Bem, para não alongar
muito essa história, ao final ele havia composto o primeiro e último verso do
soneto, que considerava, ia sair perfeito. Mas o tal do soneto não saiu. E o
que ficou foi uma licença de Machado de Assis para que algum corajoso topasse o
desafio e escrevesse os demais doze versos do soneto de Bentinho. Eu, num
ataque de “humildade”, topei o desafio. Mais corajoso ainda é que vou publicar
esse soneto aqui, nesta publicação sobre o magistral escritor que está em sua
terceira postagem (Machado de Assis – O bruxo do Cosme Velho, ABL – A casa de
Machado de Assis e agora Machado de Assis – Um pouco de sua obra).
Antes dessa aventura
monumental de escrever em parceria com o mestre, tive eu também que perder horas
de sono tentando encontrar inspiração para escrever o soneto. Uma audácia, mas estava ali e achei um despropósito deixar dois versos assim soltos no tempo. Existe agora um soneto, não sei se alguém mais se atreveu. Vamos lá,
fechando os olhos...
Machadiana
Oh!
Flor do céu! Oh! Flor, cândida e pura!
De
estrelas ornas todo um céu, toda uma vida
Fazes
do Eterno, esse olhar – quanta ternura,
E
pleno de fé e Graça a obra de um lusíada.
O
bem excelso é saber-me teu, minha querida,
E
mal maior não há nem persiste sobre a terra
Do
que perder-te o amor, de ver-te esquecida,
É
a morte, desvalida, é o que o inferno encerra.
O
lume somente das estrelas não te faz justiça,
O
horizonte, o céu, a Casa etérea - alva e rutilante.
O
tempo, em tua ausência, faz do amor, mortalha,
E
tudo finda, ali, naquele negro instante.
Dei-te
tudo, minha Senhora, fica a palavra dita:
Ganha-se
a vida, perde-se a batalha!
QUINCAS BORBA – “AO
VENCEDOR, AS BATATAS.”
RESUMO
Em Barbacena,
Pedro Rubião de Alvarenga, ex-professor primário, torna-se enfermeiro e amigo
do filósofo Quincas Borba. Cerca de seis meses mais tarde, este morre no Rio de
Janeiro. Rubião é nomeado seu herdeiro universal, desde que concorde em cuidar
de seu cachorro, que também se chama Quincas Borba, e no qual o filósofo
acreditava sobreviver após a morte. Com a fortuna
recebida, Rubião, megalomaníaco e ambicioso, resolve trocar a pacata vida
provinciana pela agitação da corte, onde acredita que desfrutará de fama e status
, e parte para o Rio. Na viagem de trem conhece o capitalista Cristiano de
Almeida e Palha e sua esposa Sofia, cuja beleza o encanta.

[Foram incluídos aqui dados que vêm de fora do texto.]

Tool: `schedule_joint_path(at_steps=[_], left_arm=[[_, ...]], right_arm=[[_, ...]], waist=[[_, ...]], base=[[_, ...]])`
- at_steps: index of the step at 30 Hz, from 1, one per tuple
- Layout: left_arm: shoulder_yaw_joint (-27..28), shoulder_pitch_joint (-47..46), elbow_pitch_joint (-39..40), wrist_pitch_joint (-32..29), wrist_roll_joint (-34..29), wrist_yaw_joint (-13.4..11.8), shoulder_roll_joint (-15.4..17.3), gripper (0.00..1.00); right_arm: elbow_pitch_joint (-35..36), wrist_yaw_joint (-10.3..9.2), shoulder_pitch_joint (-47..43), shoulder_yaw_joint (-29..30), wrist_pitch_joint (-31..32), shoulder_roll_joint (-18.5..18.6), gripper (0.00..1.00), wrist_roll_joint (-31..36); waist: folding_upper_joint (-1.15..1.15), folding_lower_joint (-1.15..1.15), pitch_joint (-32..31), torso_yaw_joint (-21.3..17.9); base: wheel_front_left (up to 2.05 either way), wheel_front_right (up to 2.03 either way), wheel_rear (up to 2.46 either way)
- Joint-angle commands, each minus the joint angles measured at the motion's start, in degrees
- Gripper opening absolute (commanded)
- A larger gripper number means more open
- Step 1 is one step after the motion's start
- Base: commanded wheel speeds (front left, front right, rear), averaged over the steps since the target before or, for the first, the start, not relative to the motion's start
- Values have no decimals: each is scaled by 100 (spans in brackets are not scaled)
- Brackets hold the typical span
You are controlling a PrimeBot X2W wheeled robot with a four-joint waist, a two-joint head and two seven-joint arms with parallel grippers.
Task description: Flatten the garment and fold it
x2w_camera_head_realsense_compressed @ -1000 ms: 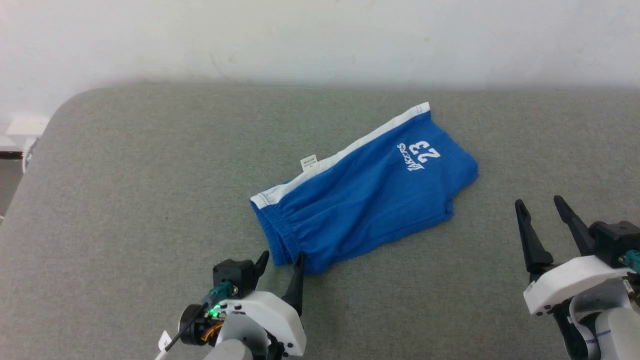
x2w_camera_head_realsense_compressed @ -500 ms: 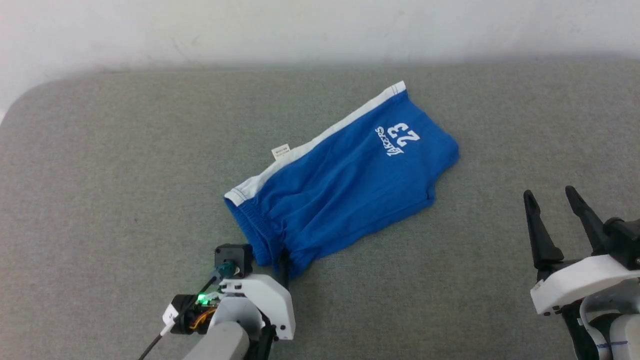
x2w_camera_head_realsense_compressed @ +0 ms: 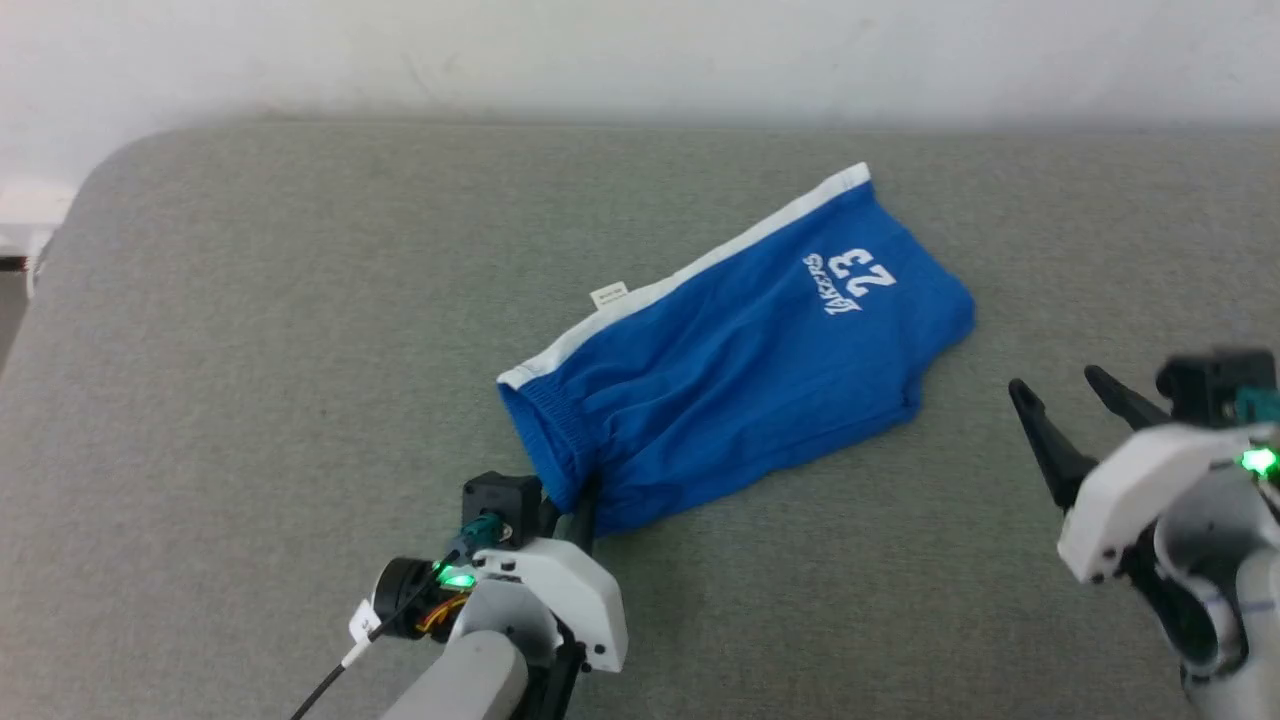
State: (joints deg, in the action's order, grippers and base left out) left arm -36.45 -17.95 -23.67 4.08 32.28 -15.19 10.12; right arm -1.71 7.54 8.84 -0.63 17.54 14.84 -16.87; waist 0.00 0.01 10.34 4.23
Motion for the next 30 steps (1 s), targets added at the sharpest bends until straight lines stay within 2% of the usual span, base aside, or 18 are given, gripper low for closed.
schedule_joint_path(at_steps=[1,5,9,14,19,23,24,25,26,27,30], left_arm=[[-31,-2,150,68,-69,7,17,0],[-148,-126,528,89,-184,35,4,0],[-346,-268,774,18,-317,72,-71,0],[-577,-375,927,-43,-407,126,-228,0],[-711,-445,885,-38,-435,176,-324,0],[-739,-493,805,-17,-442,178,-345,0],[-738,-507,789,-10,-440,178,-348,0],[-734,-519,774,-1,-436,177,-350,0],[-730,-527,761,8,-431,175,-351,0],[-725,-530,748,17,-424,175,-349,0],[-708,-531,705,32,-403,167,-329,0]], right_arm=[[-168,-5,322,-56,364,46,100,-195],[-822,-5,1066,-66,1208,126,100,-412],[-1703,-5,1854,170,1722,54,100,-282],[-2721,-5,2641,365,1929,22,100,188],[-3390,-5,3023,170,1926,-22,100,347],[-3790,-5,3091,-166,1955,78,100,455],[-3884,-5,3100,-215,1947,120,91,484],[-3978,-5,3106,-253,1935,155,48,516],[-4066,-5,3108,-286,1922,176,16,532],[-4148,-5,3113,-289,1895,185,0,528],[-4326,-5,3161,-238,1717,199,0,484]], waist=[[0,-1,39,246],[0,-1,252,518],[0,-1,509,772],[0,-1,769,1032],[0,-1,886,1182],[0,-1,912,1244],[0,-1,914,1255],[0,-1,913,1263],[0,-1,908,1266],[0,-1,899,1266],[0,-1,860,1239]], base=[[0,0,0],[0,0,0],[0,0,0],[0,0,0],[0,0,0],[0,0,0],[0,0,0],[0,0,0],[0,0,0],[0,0,0],[0,0,0]])
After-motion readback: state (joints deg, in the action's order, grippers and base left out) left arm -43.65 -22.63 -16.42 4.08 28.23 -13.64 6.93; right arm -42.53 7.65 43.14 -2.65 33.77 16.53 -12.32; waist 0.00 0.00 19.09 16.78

Ingenuamente fala
sobre sua riqueza repentina e com isso desperta o olhar cobiçoso do marido, que
logo oferece sua casa e sua ajuda durante a estada do mineiro na capital.
Extremamente
ingênuo e influenciável, Rubião deixa-se guiar pela amabilidade do casal.

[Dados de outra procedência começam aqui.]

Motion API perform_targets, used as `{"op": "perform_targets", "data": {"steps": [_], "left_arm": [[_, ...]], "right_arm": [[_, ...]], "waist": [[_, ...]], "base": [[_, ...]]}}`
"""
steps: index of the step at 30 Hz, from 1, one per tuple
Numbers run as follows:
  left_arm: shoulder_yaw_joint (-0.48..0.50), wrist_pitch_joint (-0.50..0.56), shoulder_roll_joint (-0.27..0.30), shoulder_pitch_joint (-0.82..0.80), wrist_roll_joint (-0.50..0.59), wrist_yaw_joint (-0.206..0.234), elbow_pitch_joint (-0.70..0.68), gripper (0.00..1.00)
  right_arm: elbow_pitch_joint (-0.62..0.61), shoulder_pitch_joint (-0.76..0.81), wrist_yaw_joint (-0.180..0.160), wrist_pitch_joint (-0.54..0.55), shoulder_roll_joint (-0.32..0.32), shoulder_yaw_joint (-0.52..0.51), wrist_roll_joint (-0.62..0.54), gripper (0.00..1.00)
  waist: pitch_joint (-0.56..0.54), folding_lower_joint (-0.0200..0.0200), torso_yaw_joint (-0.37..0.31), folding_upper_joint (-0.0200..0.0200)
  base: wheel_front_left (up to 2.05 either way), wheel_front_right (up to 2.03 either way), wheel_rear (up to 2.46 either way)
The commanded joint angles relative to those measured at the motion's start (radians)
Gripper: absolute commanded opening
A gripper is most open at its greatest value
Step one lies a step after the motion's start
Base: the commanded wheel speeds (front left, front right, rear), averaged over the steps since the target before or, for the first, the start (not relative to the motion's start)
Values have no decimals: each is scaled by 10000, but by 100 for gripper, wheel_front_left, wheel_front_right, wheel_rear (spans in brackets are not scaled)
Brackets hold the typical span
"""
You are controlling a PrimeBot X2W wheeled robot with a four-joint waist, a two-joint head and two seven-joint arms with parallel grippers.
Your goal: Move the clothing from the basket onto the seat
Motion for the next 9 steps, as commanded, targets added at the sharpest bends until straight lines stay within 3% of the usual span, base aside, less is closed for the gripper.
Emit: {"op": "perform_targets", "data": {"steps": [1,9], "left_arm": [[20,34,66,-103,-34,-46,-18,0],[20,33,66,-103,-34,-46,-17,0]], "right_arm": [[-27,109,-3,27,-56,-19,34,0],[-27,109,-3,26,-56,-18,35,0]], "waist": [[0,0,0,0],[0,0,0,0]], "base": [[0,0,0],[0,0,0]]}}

Instala-se num palacete e passa a frequentar a casa de Cristiano, um parasita interesseiro
e desonesto, a quem primeiro faz um empréstimo, mas depois confia cegamente a administração
de todo seu dinheiro. Valendo-se dos encantos de Sofia, sua própria esposa, ambiciosa
e de caráter ambivalente, Cristiano atrai a atenção de Rubião, o qual, com o
tempo se apaixona por Sofia, que, ao mesmo que o encoraja, dispensando-lhe
olhares e delicadezas insinuantes, impõe-lhe certa distância, sem contudo
deixar de seduzi-lo implicitamente. Depois de muitos favores ao casal amigo,
Rubião declara seu amor por Sofia, que o recusa e revela ao marido que foi
cortejada. Cristiano, no entanto, não rompe relações com Rubião, porque
pretende subtrair-lhe o restante da fortuna. Sofia, que até então apenas intuía
sua condição de chamariz, daí em diante tem de desempenhar esse papel
conscientemente. Interessados nos bens de Rubião também estão outros
oportunistas, como o advogado e falso jornalista Camacho, que contribuem para
seu empobrecimento gradual e absoluto. Já o amor não correspondido por Sofia
aos poucos leva Rubião à loucura. Abandonado por todos que se aproveitaram
dele, volta para Barbacena com Quincas Borba, o inseparável cão, seu único
companheiro em toda a aventura no Rio de Janeiro. Depois de passar fome e frio,
morre em casa da comadre Angélica, em seus delírios imaginando-se Napoleão III
e pronunciando a máxima do filósofo Quincas Borba, que só agora ele consegue
entender: “Ao vencedor, as batatas”.